Auerbach refuses to categorize her work. “Maybe it’s not activism,” she said. “But at least I’m doing something.” The remark reflects a broader precept: participation without performance. I wish more of us could take inspiration from her approach. My instinct is always to perform, to craft myself for maximum readability. But here, she’s showing me there’s power in simply existing fully in what you do.

After stepping away from social media and trading her iPhone for a pager-style device, Auerbach began posting handwritten signs responding to the news on the gate outside her home. Instead of chasing likes or comments, she sparked conversations with people walking by. 

“I now have conversations with actual neighbors walking by with their dogs,” she said. “Maybe if everyone posted on their gate, we’d have a different kind of dialogue.”

Her project is deliberately small and local. It does not claim to solve anything. It simply creates a point of contact in the physical world, at a time when much public discourse feels increasingly abstract. There’s something comforting in protest that doesn’t always have to be big, loud or online. It also makes me think about how tiny gestures in our daily lives, even just taking the time to notice someone or speak to them, can have an outsize impact.

When asked what students should take from her work, Auerbach does not provide a manifesto. Instead she offers practical advice. First, create conditions that allow for focus, whether that is a darkroom, a desk or simply fewer notifications. Second, resist the pressure to curate your life around the world of digital perception.

“Don’t be something that you’re really not,” Auerbach said. “Because in the end, you’re just going to end up being what you are anyway.”

Easier said than done, but definitely worth reminding yourself from time to time.

Like many students, I am rarely fully present with my hobbies. Writing, in particular, has become something I think about doing rather than actually do. Ideas arrive while scrolling, I mentally note them and then forget them by the next video. The scrolling continues. The writing does not.

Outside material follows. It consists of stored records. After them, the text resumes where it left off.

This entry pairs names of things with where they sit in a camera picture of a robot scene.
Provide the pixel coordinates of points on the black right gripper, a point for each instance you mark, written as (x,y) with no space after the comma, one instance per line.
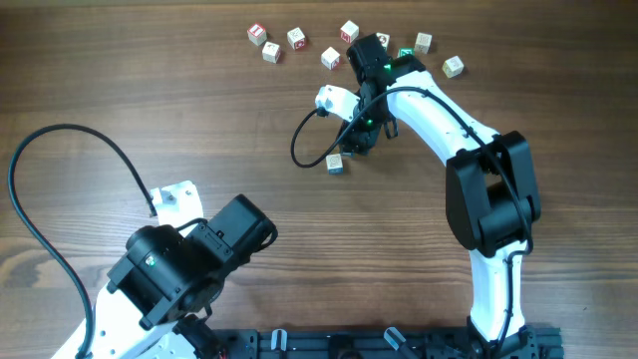
(358,141)

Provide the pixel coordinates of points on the blue side wooden block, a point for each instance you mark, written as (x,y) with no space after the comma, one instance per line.
(334,164)

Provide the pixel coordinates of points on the red U snail block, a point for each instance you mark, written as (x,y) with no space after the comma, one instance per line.
(330,58)

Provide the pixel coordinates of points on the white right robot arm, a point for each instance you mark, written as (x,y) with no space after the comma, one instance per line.
(492,196)

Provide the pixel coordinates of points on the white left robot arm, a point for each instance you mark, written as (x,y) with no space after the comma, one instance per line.
(168,273)

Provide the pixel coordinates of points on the green Z top block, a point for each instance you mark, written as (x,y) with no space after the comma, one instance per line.
(405,52)

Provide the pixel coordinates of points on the panda top wooden block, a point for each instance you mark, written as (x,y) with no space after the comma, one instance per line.
(384,40)

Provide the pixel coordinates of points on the red M side block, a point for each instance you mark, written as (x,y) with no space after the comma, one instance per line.
(349,32)

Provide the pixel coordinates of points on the yellow edge far block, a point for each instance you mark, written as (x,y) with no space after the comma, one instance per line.
(423,43)

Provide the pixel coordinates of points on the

Honestly, I feel guilty admitting how often I’ve let inspiration vanish into the void of TikTok. After talking with Auerbach, I can see what’s possible when you resist that urge. 

As I write this column, I am testing her practice. My phone is locked away, my ideas are flowing and as I write, everything is coming together so easily. I feel slightly victorious. It’s not a darkroom, but I can feel the same kind of magic happening at my desk. Her words echo in my mind: “Get rid of your smartphone,” she said. “You’re not going to die.” Maybe she’s right.

In a college environment where the impact of my writing is often measured by visibility and reach, Auerbach offers a model I hope to emulate. As someone who writes for the joy of crafting stories and exploring ideas, I’ve often found myself chasing likes or comments, unsure if my words are reaching anyone in a meaningful way. 

What Auerbach’s approach shows me is that writing can be more than performative: It can spark real conversations, create genuine connections and exist outside the pressure of metrics. I want my writing to have that kind of presence: genuinely human and rooted in shared experience — just like the way she engages with her neighbors through the messages on her gate.

If you want to see Auerbach’s work in person, check out the latest exhibition at the Claremont Lewis Museum.

Siena Giacoma PZ ’27, aspiring writer and creative, survives on endless cycles of caffeine, half-written drafts and lofty promises to “finish that book tomorrow.” Her cat, Olive, remains skeptical, offering judgmental stares in place of encouragement.